Records supplied START

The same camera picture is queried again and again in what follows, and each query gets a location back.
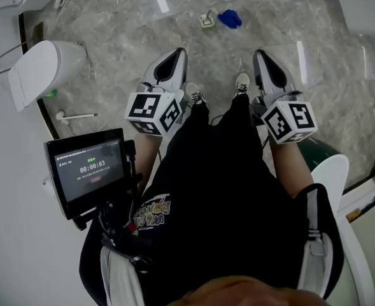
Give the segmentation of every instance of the person's left arm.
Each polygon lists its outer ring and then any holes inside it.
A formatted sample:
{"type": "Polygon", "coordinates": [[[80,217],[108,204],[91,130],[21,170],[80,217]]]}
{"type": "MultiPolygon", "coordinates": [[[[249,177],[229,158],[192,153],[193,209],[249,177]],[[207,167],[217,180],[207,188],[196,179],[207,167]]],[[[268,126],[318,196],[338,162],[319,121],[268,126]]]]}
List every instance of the person's left arm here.
{"type": "Polygon", "coordinates": [[[162,137],[138,133],[134,141],[136,149],[136,173],[142,173],[143,175],[143,179],[138,185],[139,194],[142,196],[152,173],[153,165],[155,164],[156,156],[162,143],[162,137]]]}

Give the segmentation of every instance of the white cube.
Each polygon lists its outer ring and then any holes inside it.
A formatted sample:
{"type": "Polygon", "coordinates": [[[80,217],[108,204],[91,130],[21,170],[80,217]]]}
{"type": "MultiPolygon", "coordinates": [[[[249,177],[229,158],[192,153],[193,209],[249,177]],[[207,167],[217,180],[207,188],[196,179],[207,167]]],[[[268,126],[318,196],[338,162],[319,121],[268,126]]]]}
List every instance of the white cube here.
{"type": "Polygon", "coordinates": [[[180,104],[174,93],[131,93],[125,112],[137,131],[165,136],[181,115],[180,104]]]}
{"type": "Polygon", "coordinates": [[[277,144],[300,142],[318,129],[309,102],[276,101],[262,121],[277,144]]]}

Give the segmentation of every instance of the white shoe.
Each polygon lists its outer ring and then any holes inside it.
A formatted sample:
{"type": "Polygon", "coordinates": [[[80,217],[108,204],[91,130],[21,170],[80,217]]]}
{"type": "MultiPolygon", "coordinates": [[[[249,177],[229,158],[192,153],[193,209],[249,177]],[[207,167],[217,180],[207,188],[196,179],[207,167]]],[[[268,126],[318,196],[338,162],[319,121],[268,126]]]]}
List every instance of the white shoe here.
{"type": "Polygon", "coordinates": [[[200,87],[195,83],[187,83],[186,94],[194,105],[200,105],[203,102],[207,104],[206,99],[204,99],[204,96],[201,93],[200,87]]]}
{"type": "Polygon", "coordinates": [[[250,88],[250,77],[246,73],[241,73],[236,79],[236,95],[248,94],[250,88]]]}

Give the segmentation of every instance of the blue glove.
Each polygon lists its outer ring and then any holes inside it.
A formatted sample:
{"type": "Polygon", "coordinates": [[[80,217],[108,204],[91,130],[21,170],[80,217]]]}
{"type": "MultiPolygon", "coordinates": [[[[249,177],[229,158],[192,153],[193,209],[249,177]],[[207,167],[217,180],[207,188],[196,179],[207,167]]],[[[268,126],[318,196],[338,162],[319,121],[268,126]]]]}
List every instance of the blue glove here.
{"type": "Polygon", "coordinates": [[[237,28],[243,24],[236,11],[228,9],[225,12],[218,15],[218,19],[221,23],[228,26],[229,28],[237,28]]]}

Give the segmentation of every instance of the marble floor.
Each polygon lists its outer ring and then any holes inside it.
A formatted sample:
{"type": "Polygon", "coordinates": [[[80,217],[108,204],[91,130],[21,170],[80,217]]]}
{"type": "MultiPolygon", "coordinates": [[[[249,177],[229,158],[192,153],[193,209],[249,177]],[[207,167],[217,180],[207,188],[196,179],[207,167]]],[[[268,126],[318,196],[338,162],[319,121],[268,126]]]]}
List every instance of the marble floor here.
{"type": "MultiPolygon", "coordinates": [[[[88,66],[45,98],[54,118],[98,113],[55,122],[61,137],[109,128],[135,131],[124,121],[128,95],[146,67],[176,47],[188,52],[187,80],[203,86],[211,116],[223,114],[234,95],[234,81],[245,71],[252,79],[252,55],[268,50],[286,64],[298,89],[311,101],[319,124],[317,138],[350,159],[348,184],[366,177],[375,158],[375,38],[349,32],[338,0],[67,0],[41,12],[25,13],[28,33],[45,23],[48,40],[79,41],[88,52],[88,66]],[[239,29],[217,22],[203,30],[199,17],[212,11],[236,10],[239,29]]],[[[260,129],[265,136],[264,128],[260,129]]],[[[162,151],[166,151],[167,138],[162,151]]],[[[270,153],[265,153],[270,164],[270,153]]]]}

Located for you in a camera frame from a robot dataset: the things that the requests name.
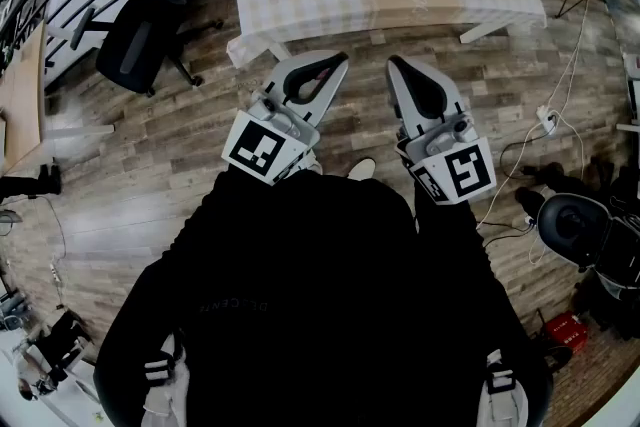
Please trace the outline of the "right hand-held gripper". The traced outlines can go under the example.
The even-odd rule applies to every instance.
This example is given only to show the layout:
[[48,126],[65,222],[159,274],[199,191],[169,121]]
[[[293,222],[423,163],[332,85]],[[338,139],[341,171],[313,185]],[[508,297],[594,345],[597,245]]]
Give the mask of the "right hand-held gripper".
[[[455,205],[496,185],[488,139],[458,101],[455,83],[416,58],[392,55],[386,65],[391,105],[402,121],[396,152],[437,205]],[[446,113],[449,104],[454,110]]]

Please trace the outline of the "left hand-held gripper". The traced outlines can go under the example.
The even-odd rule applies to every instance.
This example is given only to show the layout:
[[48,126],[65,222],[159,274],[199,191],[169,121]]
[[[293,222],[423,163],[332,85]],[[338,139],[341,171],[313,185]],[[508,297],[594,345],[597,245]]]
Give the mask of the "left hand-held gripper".
[[321,172],[313,152],[316,126],[346,77],[348,56],[316,50],[285,59],[270,72],[264,91],[252,94],[252,105],[239,111],[222,157],[267,185],[293,174]]

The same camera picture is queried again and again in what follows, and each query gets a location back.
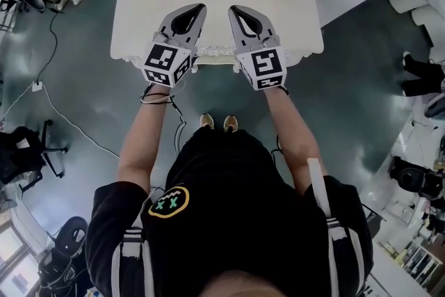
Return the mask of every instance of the power strip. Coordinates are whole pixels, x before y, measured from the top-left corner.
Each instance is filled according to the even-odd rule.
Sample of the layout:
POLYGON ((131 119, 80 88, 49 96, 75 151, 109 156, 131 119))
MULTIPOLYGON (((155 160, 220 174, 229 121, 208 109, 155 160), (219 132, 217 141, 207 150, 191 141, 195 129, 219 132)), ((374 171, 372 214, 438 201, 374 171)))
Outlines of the power strip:
POLYGON ((33 92, 38 92, 39 90, 43 89, 43 82, 40 81, 38 83, 33 82, 33 92))

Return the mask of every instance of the circular logo patch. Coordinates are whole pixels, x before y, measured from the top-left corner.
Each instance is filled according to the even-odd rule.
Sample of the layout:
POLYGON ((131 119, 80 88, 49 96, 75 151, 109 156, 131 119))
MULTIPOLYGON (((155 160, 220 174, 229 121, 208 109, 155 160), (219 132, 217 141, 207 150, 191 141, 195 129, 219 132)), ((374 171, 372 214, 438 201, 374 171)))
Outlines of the circular logo patch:
POLYGON ((148 214, 150 216, 158 216, 159 218, 174 216, 187 207, 189 197, 187 188, 173 187, 153 203, 150 209, 148 209, 148 214))

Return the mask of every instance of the cable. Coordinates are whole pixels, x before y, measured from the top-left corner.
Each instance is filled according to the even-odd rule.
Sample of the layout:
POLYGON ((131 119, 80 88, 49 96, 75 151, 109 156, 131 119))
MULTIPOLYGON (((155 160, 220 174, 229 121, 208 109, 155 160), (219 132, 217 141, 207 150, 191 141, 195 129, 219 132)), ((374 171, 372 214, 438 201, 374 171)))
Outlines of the cable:
POLYGON ((20 100, 20 98, 22 98, 26 94, 26 92, 28 92, 29 88, 31 88, 32 86, 33 86, 33 84, 31 83, 29 85, 29 87, 27 89, 25 89, 25 91, 21 95, 19 95, 19 97, 14 101, 14 103, 11 104, 11 106, 8 108, 6 113, 3 114, 3 118, 1 119, 2 122, 5 120, 5 117, 7 116, 7 114, 11 110, 11 108, 20 100))
POLYGON ((160 189, 161 191, 163 191, 163 192, 165 192, 165 189, 164 188, 162 188, 162 186, 150 186, 150 188, 151 189, 153 189, 154 188, 154 191, 153 191, 153 193, 154 192, 156 192, 158 189, 160 189))
POLYGON ((184 119, 184 116, 182 115, 181 110, 178 108, 178 106, 173 101, 173 98, 175 97, 175 95, 177 95, 179 92, 181 92, 186 87, 186 85, 187 85, 186 80, 183 80, 183 83, 184 83, 184 85, 182 86, 182 88, 180 88, 178 91, 176 91, 175 94, 165 95, 164 93, 149 93, 149 91, 154 86, 154 83, 150 82, 148 87, 144 90, 144 93, 140 96, 140 102, 142 104, 154 104, 154 105, 171 104, 173 106, 173 108, 176 110, 176 112, 179 116, 179 119, 181 120, 178 127, 176 128, 175 137, 173 138, 173 145, 175 147, 176 156, 179 156, 179 152, 181 151, 181 149, 179 147, 180 141, 181 141, 181 134, 182 134, 182 130, 187 125, 187 121, 184 119), (146 102, 144 100, 146 97, 151 97, 154 95, 163 95, 163 97, 154 99, 154 100, 148 101, 148 102, 146 102))
MULTIPOLYGON (((277 88, 283 90, 287 94, 288 97, 290 96, 289 95, 289 91, 287 90, 286 87, 284 87, 284 86, 277 86, 277 88)), ((270 151, 270 155, 272 155, 273 164, 275 166, 277 165, 276 158, 275 158, 275 153, 276 152, 281 152, 281 154, 283 154, 283 150, 281 149, 281 145, 280 145, 280 138, 278 137, 278 135, 277 135, 276 144, 277 144, 277 148, 273 149, 272 151, 270 151)))
POLYGON ((53 26, 53 22, 54 19, 56 18, 58 13, 54 14, 51 22, 49 23, 49 31, 54 35, 54 39, 56 40, 56 46, 54 46, 54 50, 53 50, 53 54, 51 55, 51 57, 49 58, 49 61, 45 64, 45 66, 43 66, 43 68, 40 70, 39 74, 37 75, 37 79, 36 79, 36 83, 39 84, 39 78, 40 75, 43 73, 43 71, 45 71, 45 69, 47 68, 47 66, 51 63, 51 61, 53 60, 54 55, 56 54, 56 50, 57 50, 57 46, 58 46, 58 39, 57 39, 57 35, 56 33, 53 31, 52 26, 53 26))
POLYGON ((442 62, 444 62, 445 60, 436 62, 436 61, 434 61, 433 59, 430 58, 430 61, 432 61, 432 63, 434 63, 435 65, 440 65, 440 64, 441 64, 442 62))
POLYGON ((105 152, 108 152, 109 154, 111 154, 111 155, 113 155, 114 157, 116 157, 117 159, 119 159, 119 156, 118 156, 117 154, 115 154, 113 151, 111 151, 111 150, 109 150, 109 149, 107 149, 107 148, 105 148, 105 147, 99 145, 98 143, 96 143, 96 142, 94 141, 94 139, 92 139, 92 138, 89 137, 87 134, 85 134, 85 133, 83 132, 83 130, 82 130, 80 127, 78 127, 77 125, 75 125, 75 124, 73 124, 72 122, 70 122, 70 120, 69 120, 66 116, 64 116, 60 111, 58 111, 58 110, 56 109, 56 107, 53 105, 53 103, 52 103, 52 101, 51 101, 51 98, 49 97, 49 93, 48 93, 48 90, 47 90, 46 85, 43 84, 42 86, 43 86, 44 91, 45 91, 46 94, 47 94, 47 97, 48 97, 48 100, 49 100, 49 105, 51 105, 52 109, 54 109, 54 111, 55 111, 57 114, 59 114, 63 119, 65 119, 65 120, 68 122, 68 124, 70 124, 71 126, 75 127, 77 130, 79 130, 79 131, 81 132, 81 134, 82 134, 83 136, 85 136, 89 141, 91 141, 96 147, 98 147, 99 149, 101 149, 101 150, 103 150, 103 151, 105 151, 105 152))

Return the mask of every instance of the gray floor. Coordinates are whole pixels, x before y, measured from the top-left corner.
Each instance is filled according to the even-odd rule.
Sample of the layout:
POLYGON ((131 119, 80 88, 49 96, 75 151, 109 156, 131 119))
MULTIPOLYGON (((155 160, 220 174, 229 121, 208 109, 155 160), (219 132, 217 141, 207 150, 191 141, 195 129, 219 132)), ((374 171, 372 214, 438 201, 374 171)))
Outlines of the gray floor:
MULTIPOLYGON (((42 75, 55 107, 94 139, 119 152, 138 110, 146 86, 131 64, 110 58, 116 0, 85 0, 58 15, 53 29, 58 48, 42 75)), ((13 34, 0 48, 6 108, 33 80, 50 57, 54 38, 49 23, 54 14, 20 15, 13 34)), ((289 69, 287 86, 318 139, 331 175, 362 189, 379 168, 410 112, 401 97, 401 54, 409 50, 428 57, 428 43, 409 15, 398 15, 387 0, 369 0, 324 29, 325 51, 289 69)), ((177 96, 188 125, 182 142, 197 129, 201 113, 211 113, 219 125, 235 114, 240 126, 264 145, 275 146, 275 130, 266 101, 242 76, 226 66, 202 67, 186 76, 177 96)), ((45 92, 29 92, 10 112, 6 129, 27 125, 39 129, 51 118, 51 143, 69 145, 54 160, 65 169, 63 179, 47 168, 44 180, 24 201, 46 230, 55 232, 70 216, 90 216, 94 190, 115 179, 117 159, 82 137, 50 107, 45 92)), ((175 160, 173 136, 179 124, 168 109, 153 184, 162 184, 175 160)), ((290 182, 282 157, 280 172, 290 182)))

Records supplied END

-- Problem --
State how many lines of the entries above include the word "under", offering no text other than the number.

-- Result of this task --
2